How to complete this task —
What you return should match the data below exactly, with no pictures in it.

Source data —
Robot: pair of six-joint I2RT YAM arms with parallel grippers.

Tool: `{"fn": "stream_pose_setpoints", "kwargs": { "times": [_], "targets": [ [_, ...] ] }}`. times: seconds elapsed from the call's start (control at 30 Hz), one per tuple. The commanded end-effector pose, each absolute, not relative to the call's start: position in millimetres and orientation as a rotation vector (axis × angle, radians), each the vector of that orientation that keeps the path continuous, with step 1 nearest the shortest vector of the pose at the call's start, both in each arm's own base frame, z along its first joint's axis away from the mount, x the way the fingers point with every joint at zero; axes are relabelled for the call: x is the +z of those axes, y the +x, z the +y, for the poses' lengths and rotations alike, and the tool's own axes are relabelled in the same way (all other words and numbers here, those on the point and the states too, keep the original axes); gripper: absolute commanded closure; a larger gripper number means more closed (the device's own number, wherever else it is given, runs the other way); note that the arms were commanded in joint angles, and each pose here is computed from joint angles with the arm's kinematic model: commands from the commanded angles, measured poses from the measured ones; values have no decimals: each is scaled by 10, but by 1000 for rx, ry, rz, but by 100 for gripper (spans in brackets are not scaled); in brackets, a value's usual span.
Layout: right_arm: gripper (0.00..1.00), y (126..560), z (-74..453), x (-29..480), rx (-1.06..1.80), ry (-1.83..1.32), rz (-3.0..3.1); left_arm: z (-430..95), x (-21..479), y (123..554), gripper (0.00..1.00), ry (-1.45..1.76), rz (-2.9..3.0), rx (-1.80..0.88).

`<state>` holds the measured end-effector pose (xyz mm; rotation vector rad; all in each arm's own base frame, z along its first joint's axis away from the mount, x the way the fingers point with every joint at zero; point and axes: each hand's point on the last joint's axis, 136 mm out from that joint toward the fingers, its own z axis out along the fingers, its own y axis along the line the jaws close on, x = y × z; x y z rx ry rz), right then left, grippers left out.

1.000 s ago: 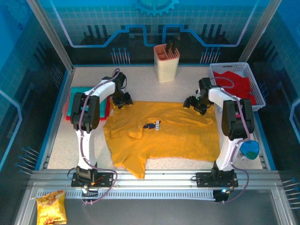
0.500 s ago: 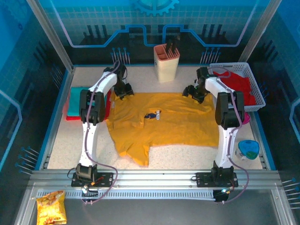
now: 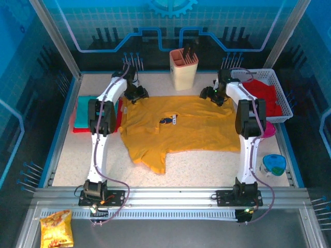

Answer to this task —
Robot: pair of six-joint I2RT YAM arms with parallel grippers.

Tool: `{"fn": "stream_pose_setpoints", "kwargs": { "times": [_], "targets": [ [_, ...] ] }}`. times: seconds elapsed from the call's start (control at 30 Hz), one per tuple. The commanded end-effector pose, each absolute, not relative to the call's start: position in millimetres and orientation as a rotation vector (axis × angle, radians), each the vector of that orientation that keeps the path continuous, with step 1 nearest the shortest vector of the pose at the call's start, both in each arm's own base frame, z along its first joint's axis away from the mount, x the way the fingers point with every joint at zero; axes are relabelled for the call: x is the +z of those axes, y the +x, z the +y, for the poses' lengths and rotations alike, and the tool's own axes are relabelled in the same way (all other words and numbers here, those on the point and the states too, keep the original axes); gripper: absolute commanded closure; a larger gripper number means more closed (the device's own number, wherever else it is given, runs the other way); note that the arms were commanded in joint angles, and each pose here is computed from joint angles with the arm's kinematic model: commands from the commanded angles, measured poses from the measured ones; values have no decimals: each is scaled by 10, but by 1000 for rx, ry, rz, but by 100 for gripper (spans in brackets are not scaled); in brackets, a value's usual span.
Layout: right_arm: gripper (0.00..1.00), y (126..560), z (-74..453), x (-29..480), rx (-1.06..1.80), ry (-1.83..1.32), rz (-3.0..3.1); left_arm: z (-430..95), x (-21..479), y (123..554), gripper (0.00..1.00), ry (-1.45..1.76), rz (-2.9..3.0), rx (-1.80..0.88).

`<state>` holds the measured end-effector pose (xyz mm; rotation vector rad; all in each arm's own base frame, z along its first joint's axis away from the mount, x the way the fingers point with every joint at zero; point and axes: each hand's point on the last joint's axis, 136 mm out from that joint toward the fingers, its own z axis out along the fingers, its own y axis along the line the jaws close on, x = y × z; x y z rx ry rz), right then left, grippers left out.

1.000 s ago: 
0.500 s ago: 
now: 

Nothing else goes in the answer.